We also explore differences in ideological concordance at the law school level. Different schools have developed reputations as having more liberal or more conservative faculty and students, which could translate into notable differences in ideological concordance across law schools. Table 2 reports our concordance measure separately for the top 50 law schools. Among these law schools, four were ideologically balanced during our sample period: Baylor, Northwestern, UCLA, and Yale. The three law schools with the most liberal professors compared to students are three public law schools that are located in relatively conservative states: Indiana University, Bloomington (+23 points), Ohio State University (+18 points), and Florida State University (+16 points).

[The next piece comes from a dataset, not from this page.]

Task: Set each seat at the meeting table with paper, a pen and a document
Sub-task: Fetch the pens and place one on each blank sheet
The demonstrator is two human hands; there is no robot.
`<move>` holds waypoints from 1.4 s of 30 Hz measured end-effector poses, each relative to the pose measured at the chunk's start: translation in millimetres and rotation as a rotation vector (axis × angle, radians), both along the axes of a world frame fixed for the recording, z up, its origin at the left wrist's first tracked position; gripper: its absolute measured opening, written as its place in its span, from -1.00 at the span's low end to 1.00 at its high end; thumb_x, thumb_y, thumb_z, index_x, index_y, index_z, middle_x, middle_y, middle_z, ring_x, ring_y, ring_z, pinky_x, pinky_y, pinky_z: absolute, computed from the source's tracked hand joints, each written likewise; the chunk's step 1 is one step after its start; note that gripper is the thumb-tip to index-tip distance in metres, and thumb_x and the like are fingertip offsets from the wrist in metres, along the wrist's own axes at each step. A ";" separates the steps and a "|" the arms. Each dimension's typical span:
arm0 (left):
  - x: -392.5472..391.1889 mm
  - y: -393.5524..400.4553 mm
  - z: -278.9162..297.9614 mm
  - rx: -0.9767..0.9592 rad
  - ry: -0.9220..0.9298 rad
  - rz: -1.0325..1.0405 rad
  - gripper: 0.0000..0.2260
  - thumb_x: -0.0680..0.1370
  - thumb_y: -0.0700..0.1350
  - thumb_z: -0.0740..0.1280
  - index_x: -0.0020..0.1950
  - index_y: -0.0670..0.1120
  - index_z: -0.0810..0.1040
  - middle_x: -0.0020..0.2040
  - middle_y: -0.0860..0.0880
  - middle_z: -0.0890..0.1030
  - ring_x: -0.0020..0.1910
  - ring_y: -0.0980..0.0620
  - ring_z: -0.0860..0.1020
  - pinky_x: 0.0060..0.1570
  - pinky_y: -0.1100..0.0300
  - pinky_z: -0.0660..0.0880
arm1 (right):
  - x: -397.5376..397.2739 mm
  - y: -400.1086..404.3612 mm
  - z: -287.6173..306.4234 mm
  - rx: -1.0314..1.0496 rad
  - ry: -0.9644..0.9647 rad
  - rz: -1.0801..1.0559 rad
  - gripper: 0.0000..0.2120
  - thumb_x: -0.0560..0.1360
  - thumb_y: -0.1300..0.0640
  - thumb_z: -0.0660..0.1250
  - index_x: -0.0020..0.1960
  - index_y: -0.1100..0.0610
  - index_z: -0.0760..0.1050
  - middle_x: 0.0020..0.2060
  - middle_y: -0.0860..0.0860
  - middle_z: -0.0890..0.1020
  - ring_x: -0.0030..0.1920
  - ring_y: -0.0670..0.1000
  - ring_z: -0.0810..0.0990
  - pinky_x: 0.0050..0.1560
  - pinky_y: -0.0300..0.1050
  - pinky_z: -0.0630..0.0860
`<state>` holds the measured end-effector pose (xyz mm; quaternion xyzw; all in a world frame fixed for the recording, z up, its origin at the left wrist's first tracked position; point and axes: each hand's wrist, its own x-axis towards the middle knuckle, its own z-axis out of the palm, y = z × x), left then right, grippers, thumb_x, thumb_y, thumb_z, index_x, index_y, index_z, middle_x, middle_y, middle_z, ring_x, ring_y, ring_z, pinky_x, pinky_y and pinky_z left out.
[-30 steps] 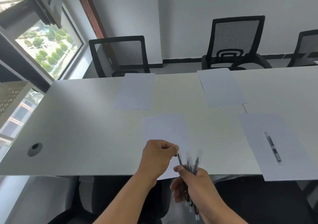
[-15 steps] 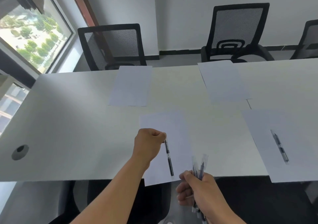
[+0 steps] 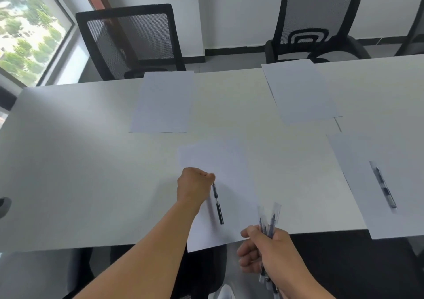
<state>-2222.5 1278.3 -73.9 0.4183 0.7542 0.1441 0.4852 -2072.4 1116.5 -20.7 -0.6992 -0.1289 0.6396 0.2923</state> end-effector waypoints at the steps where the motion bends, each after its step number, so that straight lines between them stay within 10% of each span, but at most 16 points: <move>1: -0.2 0.0 -3.2 0.001 0.004 -0.004 -0.73 0.48 -0.20 0.37 -0.35 -0.03 0.35 -0.35 -0.06 0.34 -0.33 -0.04 0.24 -0.23 0.08 0.25 | 0.1 -0.2 -0.2 -0.004 0.003 -0.004 -0.75 0.75 0.15 0.28 0.12 0.34 0.61 -0.28 0.29 0.71 -0.34 0.18 0.64 -0.20 0.12 0.72; 17: 6.1 12.4 -26.8 0.067 0.130 -0.147 -0.85 0.48 -0.16 0.40 -0.26 -0.03 0.50 -0.31 -0.03 0.48 -0.35 -0.03 0.40 -0.25 0.12 0.39 | -0.5 2.3 -12.4 -0.022 -0.021 0.013 -0.76 0.74 0.12 0.29 0.12 0.29 0.62 -0.24 0.29 0.73 -0.32 0.16 0.68 -0.11 0.21 0.75; 27: 2.8 8.4 -25.3 0.093 0.169 -0.148 -0.55 0.51 -0.19 0.42 -0.41 0.01 0.21 -0.34 -0.07 0.29 -0.31 -0.06 0.26 -0.22 0.09 0.24 | -7.2 2.3 0.0 -0.019 -0.072 0.034 -0.82 0.71 0.23 0.28 0.03 0.29 0.61 -0.28 0.23 0.74 -0.32 0.16 0.70 -0.13 0.16 0.77; 42: 21.8 -9.2 54.1 0.186 0.095 -0.174 -0.67 0.47 -0.19 0.36 -0.37 0.02 0.26 -0.34 -0.04 0.28 -0.28 -0.05 0.23 -0.23 0.08 0.21 | -2.8 -13.8 71.0 0.096 -0.132 -0.014 -0.84 0.73 0.15 0.31 0.09 0.22 0.62 -0.26 0.17 0.76 -0.26 0.16 0.75 -0.03 0.15 0.78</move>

At the other end of the scale, the law schools with the fewest liberal professors compared to students are George Mason (-10 points), U.C. Davis (-6 points), and Berkeley/Emory/Stanford (-4 points). Perhaps surprisingly, some of the law schools where students are exposed to a relatively higher share of professors who are more conservative than them are not just schools with reputations for having conservative faculty, like George Mason, but also those with reputations for having a particularly liberal faculty, like Berkeley.

Table2

Jonathan H. Adler (Case Western; Google Scholar), Who's More Liberal, Law Professors or Their Students?:

[T]he study relies upon data between 1988 and 2011, but it is interesting nonetheless. One has to wonder, however, whether anything has changed in the academy over the past fourteen years. Did law professors continue to become more liberal over this time? And, if so, did students as well?

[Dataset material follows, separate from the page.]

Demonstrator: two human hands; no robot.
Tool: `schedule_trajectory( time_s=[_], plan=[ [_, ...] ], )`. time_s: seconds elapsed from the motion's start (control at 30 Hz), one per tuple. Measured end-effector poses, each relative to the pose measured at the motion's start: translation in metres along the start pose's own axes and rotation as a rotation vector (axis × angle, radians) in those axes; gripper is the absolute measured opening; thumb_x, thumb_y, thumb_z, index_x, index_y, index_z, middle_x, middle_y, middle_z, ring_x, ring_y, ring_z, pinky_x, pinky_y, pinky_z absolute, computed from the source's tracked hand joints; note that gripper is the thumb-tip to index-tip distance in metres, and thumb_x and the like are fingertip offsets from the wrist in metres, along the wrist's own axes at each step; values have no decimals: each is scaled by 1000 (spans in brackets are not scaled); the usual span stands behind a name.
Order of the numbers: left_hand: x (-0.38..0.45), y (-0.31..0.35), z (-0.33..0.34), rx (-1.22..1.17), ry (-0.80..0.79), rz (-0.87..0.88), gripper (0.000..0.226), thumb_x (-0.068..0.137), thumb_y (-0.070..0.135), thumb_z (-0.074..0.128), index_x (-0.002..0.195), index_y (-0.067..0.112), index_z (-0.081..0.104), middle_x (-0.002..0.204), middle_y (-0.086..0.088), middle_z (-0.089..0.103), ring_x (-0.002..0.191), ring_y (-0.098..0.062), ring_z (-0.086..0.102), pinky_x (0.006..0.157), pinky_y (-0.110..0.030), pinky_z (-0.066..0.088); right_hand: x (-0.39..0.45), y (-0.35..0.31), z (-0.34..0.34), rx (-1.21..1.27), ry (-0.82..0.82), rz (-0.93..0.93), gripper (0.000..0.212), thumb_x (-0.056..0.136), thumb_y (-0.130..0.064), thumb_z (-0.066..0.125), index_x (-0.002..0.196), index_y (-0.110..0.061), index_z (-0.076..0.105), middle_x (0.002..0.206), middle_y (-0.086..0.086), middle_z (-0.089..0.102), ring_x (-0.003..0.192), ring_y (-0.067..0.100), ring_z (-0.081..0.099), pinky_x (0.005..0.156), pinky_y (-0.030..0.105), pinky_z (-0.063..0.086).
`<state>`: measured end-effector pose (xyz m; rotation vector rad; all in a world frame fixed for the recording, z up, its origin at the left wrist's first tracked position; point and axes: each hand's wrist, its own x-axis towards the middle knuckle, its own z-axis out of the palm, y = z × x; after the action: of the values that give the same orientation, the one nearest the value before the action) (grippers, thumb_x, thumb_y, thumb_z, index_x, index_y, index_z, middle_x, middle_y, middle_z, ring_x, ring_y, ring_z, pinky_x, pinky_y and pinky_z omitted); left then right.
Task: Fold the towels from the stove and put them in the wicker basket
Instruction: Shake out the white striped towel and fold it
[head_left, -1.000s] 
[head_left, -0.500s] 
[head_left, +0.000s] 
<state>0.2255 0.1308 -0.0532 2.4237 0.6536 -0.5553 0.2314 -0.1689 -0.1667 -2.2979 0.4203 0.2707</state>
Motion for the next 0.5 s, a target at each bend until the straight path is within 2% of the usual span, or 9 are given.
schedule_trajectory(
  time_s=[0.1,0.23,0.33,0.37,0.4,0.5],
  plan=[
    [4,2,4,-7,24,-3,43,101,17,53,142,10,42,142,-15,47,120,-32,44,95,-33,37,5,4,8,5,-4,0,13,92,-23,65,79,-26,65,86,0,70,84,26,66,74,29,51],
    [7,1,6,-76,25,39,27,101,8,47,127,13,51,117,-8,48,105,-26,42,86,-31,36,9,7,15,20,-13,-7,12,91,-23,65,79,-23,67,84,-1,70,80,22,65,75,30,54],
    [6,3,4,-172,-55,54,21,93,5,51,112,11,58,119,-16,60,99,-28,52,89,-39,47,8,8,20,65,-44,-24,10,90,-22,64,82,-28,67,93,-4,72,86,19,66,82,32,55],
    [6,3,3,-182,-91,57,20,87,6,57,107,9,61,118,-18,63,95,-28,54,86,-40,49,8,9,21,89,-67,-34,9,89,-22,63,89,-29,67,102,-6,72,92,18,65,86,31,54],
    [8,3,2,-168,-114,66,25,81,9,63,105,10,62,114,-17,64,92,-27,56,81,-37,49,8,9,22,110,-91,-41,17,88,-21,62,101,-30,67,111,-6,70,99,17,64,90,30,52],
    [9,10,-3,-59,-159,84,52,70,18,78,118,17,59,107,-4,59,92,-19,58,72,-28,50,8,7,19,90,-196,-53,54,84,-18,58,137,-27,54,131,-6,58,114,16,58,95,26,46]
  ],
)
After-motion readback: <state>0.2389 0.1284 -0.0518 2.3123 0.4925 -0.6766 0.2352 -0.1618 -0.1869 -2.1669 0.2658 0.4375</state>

One other thing worth noting is that the authors explicitly consider whether law professors are influencing the ideology of their students, and conclude that this is unlikely. On this point, they write:

Another possible concern with the validity of our results is that the correspondence between student and professor ideology may be driven by professors having a causal impact on their students' ideology. The reason that this is a concern is that students largely make political donations after law school, and any correspondence between professors and students could be driven by the students' ideology being moved by the professors' ideologies.

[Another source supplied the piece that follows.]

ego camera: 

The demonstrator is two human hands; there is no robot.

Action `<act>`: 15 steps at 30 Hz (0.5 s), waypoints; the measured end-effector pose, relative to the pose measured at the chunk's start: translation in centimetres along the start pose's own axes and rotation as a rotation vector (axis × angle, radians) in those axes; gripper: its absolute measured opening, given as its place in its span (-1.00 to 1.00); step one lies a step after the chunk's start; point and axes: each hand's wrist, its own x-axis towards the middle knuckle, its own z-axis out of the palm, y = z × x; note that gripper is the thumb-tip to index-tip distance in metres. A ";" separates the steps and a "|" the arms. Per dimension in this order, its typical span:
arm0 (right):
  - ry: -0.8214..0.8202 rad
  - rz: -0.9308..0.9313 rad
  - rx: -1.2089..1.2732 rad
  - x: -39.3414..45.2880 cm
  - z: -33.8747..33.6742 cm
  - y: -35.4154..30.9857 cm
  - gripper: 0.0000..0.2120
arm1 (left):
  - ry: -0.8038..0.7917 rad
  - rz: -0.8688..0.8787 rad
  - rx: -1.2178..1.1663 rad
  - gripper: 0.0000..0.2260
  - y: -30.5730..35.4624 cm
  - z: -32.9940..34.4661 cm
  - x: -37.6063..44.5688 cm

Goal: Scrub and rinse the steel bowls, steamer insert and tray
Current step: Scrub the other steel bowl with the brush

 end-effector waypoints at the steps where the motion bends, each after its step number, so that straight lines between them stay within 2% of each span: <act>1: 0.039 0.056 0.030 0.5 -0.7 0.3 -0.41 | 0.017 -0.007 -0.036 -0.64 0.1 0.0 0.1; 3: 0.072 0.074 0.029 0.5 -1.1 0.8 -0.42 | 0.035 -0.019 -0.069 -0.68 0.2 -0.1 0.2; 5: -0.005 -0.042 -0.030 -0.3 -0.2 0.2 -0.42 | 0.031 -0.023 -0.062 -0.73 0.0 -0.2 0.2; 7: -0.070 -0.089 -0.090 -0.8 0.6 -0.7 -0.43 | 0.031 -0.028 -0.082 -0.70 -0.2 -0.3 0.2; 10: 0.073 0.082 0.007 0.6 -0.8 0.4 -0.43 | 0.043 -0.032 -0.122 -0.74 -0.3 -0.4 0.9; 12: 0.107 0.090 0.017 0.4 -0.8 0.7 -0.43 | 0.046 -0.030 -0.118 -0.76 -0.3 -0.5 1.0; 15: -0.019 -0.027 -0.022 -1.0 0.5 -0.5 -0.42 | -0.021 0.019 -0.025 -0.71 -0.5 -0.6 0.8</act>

Although it is certainly possible that professors exert some influence on law students' political views, we believe this is unlikely to be sufficient to drive our results. Importantly, although there is some evidence of peer effects on ideology from college students' roommates (Strother et al., 2021), there is no general evidence suggesting that exposure to a liberal environment in college moves students to become more liberal (Mariani and Hewitt, 2008). Moreover, by the time students attend law school, it is more likely that their ideology is stable (Green et al., 2004; Bonica, 2014). Relatedly, there is evidence that judges do not affect the ideology of their law clerks (Bonica et al., 2019). Although law school is likely an important life experience, clerking is typically thought to be an intense experience where recent law graduates work in extremely close quarters with judges. If clerking does not change a recent law graduate's ideological leanings, it is reasonable to think that law professors also would not have a large influence.